For your developer machine you probably aren't that bothered but if you are doing something for a client and you are in the hot seat for setting up SQL Server then you should do the best job you can if only to give your client a good experience of the brilliance of your solution ;).

Steps Before

Hardware
   How much memory
   Processor
Disk Configuration
   Size and speed
   SCSI or SATA
   RAID level
   Hot spare
   NT Allocation Size
   Placement of database files
   Controller Cache
Software and OS
   Version of OS
   Version of SQL Server
   32 or 64 bit
   Standalone SQL box or shared Application server

Steps After

Move Tempdb
Size Tempdb
Database files - seperate log and data
Set SQL Server max/min memory
Backups

Lets drill into some of these to give you some ideas.

When considering your hardware sit down and work out how many concurrent users, that is to say connections doing work at a single point in time. Its always worth spending the extra couple of hundred £ on a dual core processor, hyper threading in my opinion didn't really bring that much to the table with SQL Server, except confusion! Memory is so cheap its ridiculous so do a capacity planning excercise on your database and size the memory accordingly, remember to include applications and space for the OS, given 1GB of memory I'd personally always make sure that there is around 128MB of memory available to the OS (measured through task manager). Remember SQL Server uses a cache for data and procedure plans so it will eat memory (no its not a memory leak!). Give SQL Server a max or preferably a fixed memory size so its not relinquishing to other applications which will then cause you performance problems - remember, the more you can do in memory the quicker your application will be, if SQL Server has to keep going out to disk to service your query then performance will be slow.

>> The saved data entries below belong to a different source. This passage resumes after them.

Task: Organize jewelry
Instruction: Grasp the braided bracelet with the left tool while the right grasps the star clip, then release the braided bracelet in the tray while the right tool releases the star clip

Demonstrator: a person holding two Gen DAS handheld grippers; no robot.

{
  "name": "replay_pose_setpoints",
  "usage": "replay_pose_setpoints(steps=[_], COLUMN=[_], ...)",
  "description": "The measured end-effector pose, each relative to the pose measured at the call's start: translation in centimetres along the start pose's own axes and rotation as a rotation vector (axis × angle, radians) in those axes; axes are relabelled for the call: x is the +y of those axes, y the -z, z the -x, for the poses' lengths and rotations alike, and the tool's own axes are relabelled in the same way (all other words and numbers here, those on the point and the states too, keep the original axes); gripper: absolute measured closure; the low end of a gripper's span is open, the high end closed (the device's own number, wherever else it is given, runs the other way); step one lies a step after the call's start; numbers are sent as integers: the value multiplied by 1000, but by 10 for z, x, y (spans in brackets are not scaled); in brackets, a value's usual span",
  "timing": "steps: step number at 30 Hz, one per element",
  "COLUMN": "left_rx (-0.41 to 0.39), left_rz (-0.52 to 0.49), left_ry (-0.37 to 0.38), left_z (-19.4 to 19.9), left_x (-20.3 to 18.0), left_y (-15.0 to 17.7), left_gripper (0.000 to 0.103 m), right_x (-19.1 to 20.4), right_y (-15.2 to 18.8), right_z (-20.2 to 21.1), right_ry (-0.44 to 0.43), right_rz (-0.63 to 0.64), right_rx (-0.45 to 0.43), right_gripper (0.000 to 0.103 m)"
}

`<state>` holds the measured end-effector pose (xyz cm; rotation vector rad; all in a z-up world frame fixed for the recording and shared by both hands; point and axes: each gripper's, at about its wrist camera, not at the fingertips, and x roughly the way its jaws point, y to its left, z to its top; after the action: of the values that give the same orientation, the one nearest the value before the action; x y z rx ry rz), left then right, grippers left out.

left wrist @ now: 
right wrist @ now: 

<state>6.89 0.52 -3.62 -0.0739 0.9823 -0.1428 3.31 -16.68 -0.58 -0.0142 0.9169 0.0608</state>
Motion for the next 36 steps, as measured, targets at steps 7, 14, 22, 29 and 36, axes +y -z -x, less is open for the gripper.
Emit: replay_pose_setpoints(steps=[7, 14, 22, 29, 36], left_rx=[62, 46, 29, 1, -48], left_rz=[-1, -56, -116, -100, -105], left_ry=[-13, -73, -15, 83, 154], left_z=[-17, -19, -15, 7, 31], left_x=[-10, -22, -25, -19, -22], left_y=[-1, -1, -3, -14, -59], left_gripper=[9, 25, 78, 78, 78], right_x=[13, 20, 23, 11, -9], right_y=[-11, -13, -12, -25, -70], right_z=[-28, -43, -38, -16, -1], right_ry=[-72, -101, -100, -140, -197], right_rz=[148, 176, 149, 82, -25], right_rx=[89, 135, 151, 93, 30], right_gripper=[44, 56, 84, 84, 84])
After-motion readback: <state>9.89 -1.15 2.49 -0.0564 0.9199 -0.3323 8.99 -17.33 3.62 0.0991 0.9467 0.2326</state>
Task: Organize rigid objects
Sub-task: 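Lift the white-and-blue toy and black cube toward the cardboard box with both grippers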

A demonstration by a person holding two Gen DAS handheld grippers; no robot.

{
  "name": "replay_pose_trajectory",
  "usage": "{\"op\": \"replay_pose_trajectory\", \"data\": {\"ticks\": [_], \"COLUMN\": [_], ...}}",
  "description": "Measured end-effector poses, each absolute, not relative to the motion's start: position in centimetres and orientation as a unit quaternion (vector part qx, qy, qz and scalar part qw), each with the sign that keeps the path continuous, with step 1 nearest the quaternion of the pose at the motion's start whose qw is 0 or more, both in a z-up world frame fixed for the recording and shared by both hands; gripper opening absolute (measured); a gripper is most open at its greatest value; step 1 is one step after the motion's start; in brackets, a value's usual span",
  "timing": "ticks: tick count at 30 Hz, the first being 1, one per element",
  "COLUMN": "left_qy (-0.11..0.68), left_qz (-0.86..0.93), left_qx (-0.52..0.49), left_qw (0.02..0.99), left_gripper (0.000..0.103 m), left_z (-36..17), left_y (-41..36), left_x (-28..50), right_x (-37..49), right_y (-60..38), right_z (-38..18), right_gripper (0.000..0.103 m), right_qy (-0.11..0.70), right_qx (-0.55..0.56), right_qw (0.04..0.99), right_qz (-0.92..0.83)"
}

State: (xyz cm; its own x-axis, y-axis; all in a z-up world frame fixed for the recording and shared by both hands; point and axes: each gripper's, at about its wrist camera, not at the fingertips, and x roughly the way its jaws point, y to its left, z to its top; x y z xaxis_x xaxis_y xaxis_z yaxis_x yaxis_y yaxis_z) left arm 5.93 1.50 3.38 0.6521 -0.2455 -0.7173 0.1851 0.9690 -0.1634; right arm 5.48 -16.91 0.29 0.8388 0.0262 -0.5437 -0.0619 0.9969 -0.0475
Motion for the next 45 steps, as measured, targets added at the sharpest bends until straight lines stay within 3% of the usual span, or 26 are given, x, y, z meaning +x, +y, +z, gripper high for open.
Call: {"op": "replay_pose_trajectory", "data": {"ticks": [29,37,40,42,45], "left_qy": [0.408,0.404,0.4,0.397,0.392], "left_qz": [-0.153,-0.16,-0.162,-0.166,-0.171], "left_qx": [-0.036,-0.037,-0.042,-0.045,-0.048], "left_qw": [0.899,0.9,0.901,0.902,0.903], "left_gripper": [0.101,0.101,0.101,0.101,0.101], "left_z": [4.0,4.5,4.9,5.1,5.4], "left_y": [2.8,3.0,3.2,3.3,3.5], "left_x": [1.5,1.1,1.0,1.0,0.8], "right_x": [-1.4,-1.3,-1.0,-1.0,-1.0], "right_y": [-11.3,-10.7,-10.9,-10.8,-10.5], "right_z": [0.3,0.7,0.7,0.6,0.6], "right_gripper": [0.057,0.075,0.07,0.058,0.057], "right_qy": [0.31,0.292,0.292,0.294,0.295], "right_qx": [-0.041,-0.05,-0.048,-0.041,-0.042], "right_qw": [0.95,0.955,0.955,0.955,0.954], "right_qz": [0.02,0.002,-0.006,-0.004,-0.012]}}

After memory disks have got to be the most important part of a good SQL install, make sure you invest in a good IO subsystem otherwise you are doomed before you start. SATA is almost comparable to SCSI now-a-days as you can see by the massive drop in price of SCSI disks, where SATA has been let down until a year or two ago was disk access times but you can get 10Krpm disks now - Western Digital do the Raptor WD740G which is a 74GB 10Krpm SATA disk with a average seek time of 4.5 ms which is respectable and for just £102 that compared with the SCSI equivalent of the Seagate Cheetah for £125. If you have some spare cache the 15Krpm shaves another 1ms off the seek time, the Fujitsu do one for £225 and a 3.3ms seek time. Just 1.2ms difference per seek could aggregate to quite a lot on some systems that are disk bound. Personally, I take SATA for mid range systems and also for an online backup RAID 1 array but use SCSI 15Krpm for anything that requires the juice.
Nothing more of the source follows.